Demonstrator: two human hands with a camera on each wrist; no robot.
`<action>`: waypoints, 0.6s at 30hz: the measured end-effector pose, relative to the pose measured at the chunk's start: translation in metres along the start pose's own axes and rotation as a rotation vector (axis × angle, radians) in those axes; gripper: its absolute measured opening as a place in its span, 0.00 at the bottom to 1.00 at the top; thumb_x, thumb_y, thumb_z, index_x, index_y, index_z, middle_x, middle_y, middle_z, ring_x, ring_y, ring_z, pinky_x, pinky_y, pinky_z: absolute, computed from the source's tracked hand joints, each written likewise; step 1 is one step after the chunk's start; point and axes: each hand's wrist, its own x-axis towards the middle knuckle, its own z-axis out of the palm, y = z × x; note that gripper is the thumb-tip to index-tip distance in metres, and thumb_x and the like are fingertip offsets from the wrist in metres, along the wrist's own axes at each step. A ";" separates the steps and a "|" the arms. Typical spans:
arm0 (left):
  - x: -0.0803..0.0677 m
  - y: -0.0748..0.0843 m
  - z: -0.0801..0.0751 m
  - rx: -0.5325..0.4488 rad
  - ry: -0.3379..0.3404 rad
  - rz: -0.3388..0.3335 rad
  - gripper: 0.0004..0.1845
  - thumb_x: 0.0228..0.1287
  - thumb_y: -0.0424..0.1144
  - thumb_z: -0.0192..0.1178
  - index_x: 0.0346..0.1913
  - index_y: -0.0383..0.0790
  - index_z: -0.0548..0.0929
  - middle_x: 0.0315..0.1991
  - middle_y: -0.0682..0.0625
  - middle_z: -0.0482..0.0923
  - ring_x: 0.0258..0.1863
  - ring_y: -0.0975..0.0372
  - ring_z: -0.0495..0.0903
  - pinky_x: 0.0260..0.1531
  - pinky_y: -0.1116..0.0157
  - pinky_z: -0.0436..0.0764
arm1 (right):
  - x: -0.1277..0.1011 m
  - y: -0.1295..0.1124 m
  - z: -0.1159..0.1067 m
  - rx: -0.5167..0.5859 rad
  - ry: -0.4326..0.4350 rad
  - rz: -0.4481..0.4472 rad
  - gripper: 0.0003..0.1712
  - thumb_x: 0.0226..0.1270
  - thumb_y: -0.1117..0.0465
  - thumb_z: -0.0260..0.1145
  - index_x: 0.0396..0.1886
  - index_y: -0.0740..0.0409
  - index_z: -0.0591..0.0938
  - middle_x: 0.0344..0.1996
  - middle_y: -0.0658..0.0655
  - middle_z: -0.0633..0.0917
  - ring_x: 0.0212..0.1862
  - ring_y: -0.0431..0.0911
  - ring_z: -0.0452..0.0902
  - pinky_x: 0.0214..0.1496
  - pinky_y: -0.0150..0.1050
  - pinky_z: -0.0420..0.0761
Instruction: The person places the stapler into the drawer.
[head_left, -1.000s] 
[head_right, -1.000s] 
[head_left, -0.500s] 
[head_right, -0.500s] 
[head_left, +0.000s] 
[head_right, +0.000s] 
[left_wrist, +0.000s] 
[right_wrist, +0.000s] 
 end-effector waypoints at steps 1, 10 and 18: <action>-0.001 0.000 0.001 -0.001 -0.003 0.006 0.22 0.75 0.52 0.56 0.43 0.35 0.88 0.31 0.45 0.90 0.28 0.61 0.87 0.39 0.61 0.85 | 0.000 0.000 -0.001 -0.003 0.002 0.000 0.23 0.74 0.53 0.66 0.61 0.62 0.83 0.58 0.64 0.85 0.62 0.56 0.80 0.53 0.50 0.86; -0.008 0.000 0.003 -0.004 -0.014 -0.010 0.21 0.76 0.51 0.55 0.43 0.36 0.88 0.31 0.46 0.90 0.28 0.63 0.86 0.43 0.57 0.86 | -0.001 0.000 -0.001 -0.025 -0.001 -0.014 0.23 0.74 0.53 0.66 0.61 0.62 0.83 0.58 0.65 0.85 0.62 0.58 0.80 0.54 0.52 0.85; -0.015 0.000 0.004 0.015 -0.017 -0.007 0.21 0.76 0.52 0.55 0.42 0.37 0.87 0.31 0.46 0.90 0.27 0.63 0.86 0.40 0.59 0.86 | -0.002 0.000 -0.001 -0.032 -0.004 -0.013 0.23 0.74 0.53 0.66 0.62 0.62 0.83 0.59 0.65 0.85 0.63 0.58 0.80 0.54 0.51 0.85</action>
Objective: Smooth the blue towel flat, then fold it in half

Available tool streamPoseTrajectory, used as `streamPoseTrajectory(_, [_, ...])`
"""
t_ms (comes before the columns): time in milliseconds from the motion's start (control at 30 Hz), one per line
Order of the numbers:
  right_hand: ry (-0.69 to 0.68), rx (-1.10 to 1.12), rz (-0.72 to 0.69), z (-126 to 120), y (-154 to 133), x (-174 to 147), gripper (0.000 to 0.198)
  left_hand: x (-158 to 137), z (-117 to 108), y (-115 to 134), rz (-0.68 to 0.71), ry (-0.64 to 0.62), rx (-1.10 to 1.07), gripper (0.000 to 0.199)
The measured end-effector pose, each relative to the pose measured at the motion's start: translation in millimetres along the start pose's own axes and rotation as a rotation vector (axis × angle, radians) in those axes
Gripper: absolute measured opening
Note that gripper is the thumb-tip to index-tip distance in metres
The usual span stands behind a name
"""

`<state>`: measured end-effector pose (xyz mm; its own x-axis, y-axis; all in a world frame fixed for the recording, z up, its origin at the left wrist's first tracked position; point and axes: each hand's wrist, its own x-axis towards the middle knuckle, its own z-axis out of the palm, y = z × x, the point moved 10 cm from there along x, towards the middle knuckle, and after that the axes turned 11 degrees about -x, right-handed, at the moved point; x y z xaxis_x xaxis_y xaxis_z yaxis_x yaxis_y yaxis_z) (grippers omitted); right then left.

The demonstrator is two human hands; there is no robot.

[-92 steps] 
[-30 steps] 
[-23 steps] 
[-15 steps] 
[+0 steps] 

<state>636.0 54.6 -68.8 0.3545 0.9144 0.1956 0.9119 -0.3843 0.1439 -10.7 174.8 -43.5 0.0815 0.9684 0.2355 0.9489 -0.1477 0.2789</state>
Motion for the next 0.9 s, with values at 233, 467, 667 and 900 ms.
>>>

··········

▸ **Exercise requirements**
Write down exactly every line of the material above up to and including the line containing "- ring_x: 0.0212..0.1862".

▸ **Written reply**
Demonstrator: two human hands with a camera on each wrist; no robot.
`<action>`: waypoints, 0.6s at 30hz: the measured end-effector pose, relative to the pose measured at the chunk's start: translation in metres along the start pose's own axes and rotation as a rotation vector (axis × angle, radians) in those axes; gripper: its absolute measured opening as a place in its span, 0.00 at the bottom to 1.00 at the top; thumb_x, thumb_y, thumb_z, index_x, index_y, index_z, middle_x, middle_y, middle_z, ring_x, ring_y, ring_z, pinky_x, pinky_y, pinky_z: absolute, computed from the source's tracked hand joints, each written likewise; step 1 is one step after the chunk's start; point and axes: each hand's wrist, its own x-axis towards the middle knuckle, its own z-axis out of the palm, y = z × x; note that gripper is the thumb-tip to index-tip distance in metres, and thumb_x and the like are fingertip offsets from the wrist in metres, along the wrist's own axes at each step. A ";" separates the steps and a "|" the arms. Typical spans:
arm0 (left):
  - x: -0.0803..0.0677 m
  - y: -0.0748..0.0843 m
  - z: -0.0801..0.0751 m
  - rx: -0.5325..0.4488 rad
  - ry: -0.3379..0.3404 rad
  - rz: -0.3388..0.3335 rad
  - gripper: 0.0004..0.1845
  - thumb_x: 0.0228..0.1287
  - thumb_y: -0.0424..0.1144
  - thumb_z: -0.0192..0.1178
  - index_x: 0.0346..0.1913
  - index_y: -0.0383..0.0790
  - index_z: -0.0548..0.0929
  - middle_x: 0.0315..0.1991
  - middle_y: -0.0682..0.0625
  - middle_z: -0.0482..0.0923
  - ring_x: 0.0258..0.1863
  - ring_y: -0.0975..0.0372
  - ring_z: -0.0495..0.0903
  - pinky_x: 0.0260..0.1531
  - pinky_y: -0.1116..0.0157
  - pinky_z: -0.0436..0.0764
arm1 (right):
  - x: -0.1277..0.1011 m
  - y: -0.1295..0.1124 m
  - z: -0.1159..0.1067 m
  - rx: -0.5167..0.5859 rad
  - ry: -0.4326..0.4350 rad
  - rz: -0.4481..0.4472 rad
  - gripper: 0.0003..0.1712
  - thumb_x: 0.0226..0.1270
  - thumb_y: -0.1117..0.0465
  - thumb_z: -0.0260..0.1145
  - index_x: 0.0396..0.1886
  - index_y: -0.0740..0.0409
  - index_z: -0.0591..0.0938
  - middle_x: 0.0344..0.1996
  - middle_y: -0.0658..0.0655
  - middle_z: -0.0633..0.0917
  - ring_x: 0.0212..0.1862

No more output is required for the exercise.